Using The CL Machine-Learning Library
The CL Machine-Learning (CLML) library was originally developed by MSI (NTT DATA Mathematical Systems Inc. in Japan) and is supported by many developers. You should visit the CLML web page for project documentation and follow the installation directions and read about the project before using the examples in this chapter.
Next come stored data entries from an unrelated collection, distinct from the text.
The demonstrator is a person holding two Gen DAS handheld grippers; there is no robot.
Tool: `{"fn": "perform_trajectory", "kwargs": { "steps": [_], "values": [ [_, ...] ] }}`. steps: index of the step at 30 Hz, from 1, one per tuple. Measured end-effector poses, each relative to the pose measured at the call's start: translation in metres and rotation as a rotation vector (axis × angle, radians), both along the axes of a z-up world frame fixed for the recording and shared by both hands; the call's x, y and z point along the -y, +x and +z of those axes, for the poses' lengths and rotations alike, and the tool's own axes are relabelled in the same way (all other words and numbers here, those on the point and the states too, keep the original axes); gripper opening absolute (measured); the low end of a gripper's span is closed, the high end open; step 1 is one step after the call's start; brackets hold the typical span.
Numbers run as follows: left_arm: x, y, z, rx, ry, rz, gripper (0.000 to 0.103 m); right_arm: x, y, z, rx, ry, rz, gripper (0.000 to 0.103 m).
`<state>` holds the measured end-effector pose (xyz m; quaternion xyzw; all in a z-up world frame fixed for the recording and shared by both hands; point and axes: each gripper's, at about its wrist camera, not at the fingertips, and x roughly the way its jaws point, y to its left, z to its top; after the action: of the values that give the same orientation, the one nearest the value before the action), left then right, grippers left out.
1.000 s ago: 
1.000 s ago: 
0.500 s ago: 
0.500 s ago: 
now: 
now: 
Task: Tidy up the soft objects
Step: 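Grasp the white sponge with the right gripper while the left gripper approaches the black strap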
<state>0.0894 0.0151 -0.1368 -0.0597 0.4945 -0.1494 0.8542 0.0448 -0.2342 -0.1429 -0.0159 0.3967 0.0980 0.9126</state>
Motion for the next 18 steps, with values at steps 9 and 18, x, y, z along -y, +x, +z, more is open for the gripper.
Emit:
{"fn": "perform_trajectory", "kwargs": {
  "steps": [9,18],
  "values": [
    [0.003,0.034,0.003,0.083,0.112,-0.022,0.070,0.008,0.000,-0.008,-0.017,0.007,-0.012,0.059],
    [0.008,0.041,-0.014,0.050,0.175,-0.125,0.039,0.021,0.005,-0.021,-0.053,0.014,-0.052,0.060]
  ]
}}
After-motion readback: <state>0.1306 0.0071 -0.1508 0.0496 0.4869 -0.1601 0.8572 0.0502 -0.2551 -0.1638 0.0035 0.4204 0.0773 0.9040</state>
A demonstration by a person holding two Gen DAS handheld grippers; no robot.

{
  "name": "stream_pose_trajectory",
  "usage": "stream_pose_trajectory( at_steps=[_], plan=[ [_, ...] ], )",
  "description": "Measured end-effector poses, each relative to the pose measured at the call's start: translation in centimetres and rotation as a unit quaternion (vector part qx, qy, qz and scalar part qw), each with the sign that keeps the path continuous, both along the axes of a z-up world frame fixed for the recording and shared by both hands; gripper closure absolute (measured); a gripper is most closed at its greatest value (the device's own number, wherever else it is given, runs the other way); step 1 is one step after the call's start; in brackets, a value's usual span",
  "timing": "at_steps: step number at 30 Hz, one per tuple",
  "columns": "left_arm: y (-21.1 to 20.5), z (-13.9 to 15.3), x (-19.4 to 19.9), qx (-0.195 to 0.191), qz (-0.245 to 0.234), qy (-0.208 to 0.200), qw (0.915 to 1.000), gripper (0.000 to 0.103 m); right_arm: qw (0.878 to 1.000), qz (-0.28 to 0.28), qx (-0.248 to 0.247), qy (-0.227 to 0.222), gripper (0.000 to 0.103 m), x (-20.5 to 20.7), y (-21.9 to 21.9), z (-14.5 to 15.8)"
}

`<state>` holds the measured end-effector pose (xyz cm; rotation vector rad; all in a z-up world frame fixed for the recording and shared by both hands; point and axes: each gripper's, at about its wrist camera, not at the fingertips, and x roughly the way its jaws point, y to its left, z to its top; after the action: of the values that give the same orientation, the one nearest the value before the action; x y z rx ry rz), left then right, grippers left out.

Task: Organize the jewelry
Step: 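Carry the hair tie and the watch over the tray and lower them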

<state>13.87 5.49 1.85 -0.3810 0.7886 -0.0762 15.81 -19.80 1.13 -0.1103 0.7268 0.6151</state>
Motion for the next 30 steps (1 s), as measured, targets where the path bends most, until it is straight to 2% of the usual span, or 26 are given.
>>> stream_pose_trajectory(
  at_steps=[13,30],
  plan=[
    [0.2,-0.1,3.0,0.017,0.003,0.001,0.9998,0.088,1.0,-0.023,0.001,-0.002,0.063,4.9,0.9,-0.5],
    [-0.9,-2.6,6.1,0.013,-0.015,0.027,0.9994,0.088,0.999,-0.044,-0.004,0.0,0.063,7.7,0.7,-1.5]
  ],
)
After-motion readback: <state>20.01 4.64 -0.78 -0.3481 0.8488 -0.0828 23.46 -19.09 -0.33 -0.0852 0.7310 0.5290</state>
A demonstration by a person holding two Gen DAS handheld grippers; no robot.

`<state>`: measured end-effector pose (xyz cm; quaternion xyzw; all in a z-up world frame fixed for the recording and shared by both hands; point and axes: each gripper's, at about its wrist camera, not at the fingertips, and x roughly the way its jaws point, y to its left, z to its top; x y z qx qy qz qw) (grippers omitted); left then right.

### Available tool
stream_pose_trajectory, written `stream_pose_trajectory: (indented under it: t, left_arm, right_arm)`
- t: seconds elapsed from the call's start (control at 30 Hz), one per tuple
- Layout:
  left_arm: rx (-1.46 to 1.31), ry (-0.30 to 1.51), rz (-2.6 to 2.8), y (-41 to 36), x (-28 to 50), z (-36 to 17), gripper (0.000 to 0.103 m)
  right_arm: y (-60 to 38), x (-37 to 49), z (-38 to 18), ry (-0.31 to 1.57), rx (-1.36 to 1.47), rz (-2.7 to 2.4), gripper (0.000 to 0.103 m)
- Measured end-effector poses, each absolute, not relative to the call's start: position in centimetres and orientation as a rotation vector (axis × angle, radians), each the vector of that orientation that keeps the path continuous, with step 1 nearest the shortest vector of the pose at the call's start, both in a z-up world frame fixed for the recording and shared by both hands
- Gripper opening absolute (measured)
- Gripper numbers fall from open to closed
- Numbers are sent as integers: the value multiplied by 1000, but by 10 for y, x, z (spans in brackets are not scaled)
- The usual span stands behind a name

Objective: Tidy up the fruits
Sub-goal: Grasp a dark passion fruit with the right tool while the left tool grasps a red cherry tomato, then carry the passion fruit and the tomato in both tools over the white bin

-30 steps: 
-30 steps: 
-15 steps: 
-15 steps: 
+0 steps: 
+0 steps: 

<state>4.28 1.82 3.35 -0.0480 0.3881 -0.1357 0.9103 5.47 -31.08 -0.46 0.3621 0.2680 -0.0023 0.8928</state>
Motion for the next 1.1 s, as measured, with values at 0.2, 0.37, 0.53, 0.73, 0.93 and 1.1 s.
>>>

However if you just want to quickly try the following CLML examples then you can install CLML using Quicklisp:
1 mkdir -p ~/quicklisp/local-projects
2 cd ~/quicklisp/local-projects
3 git clone https://github.com/mmaul/clml.git
4 sbcl --dynamic-space-size 2560
5 > (ql:quickload :clml :verbose t)
The installation will take a while to run but after installation using the libraries via quickload is fast. You can now run the example Quicklisp project src/clml_examples:
1 $ sbcl --dynamic-space-size 2560
2 * (ql:quickload "clmltest")
3 * (clmltest:clml-tests-example)
Please be patient the first time you run this because the first time you load the example project, the one time installation of CLML will take a while to run but after installation then the example project loads quickly. CLML installation involves downloading and installing BLAS, LAPACK, and other libraries.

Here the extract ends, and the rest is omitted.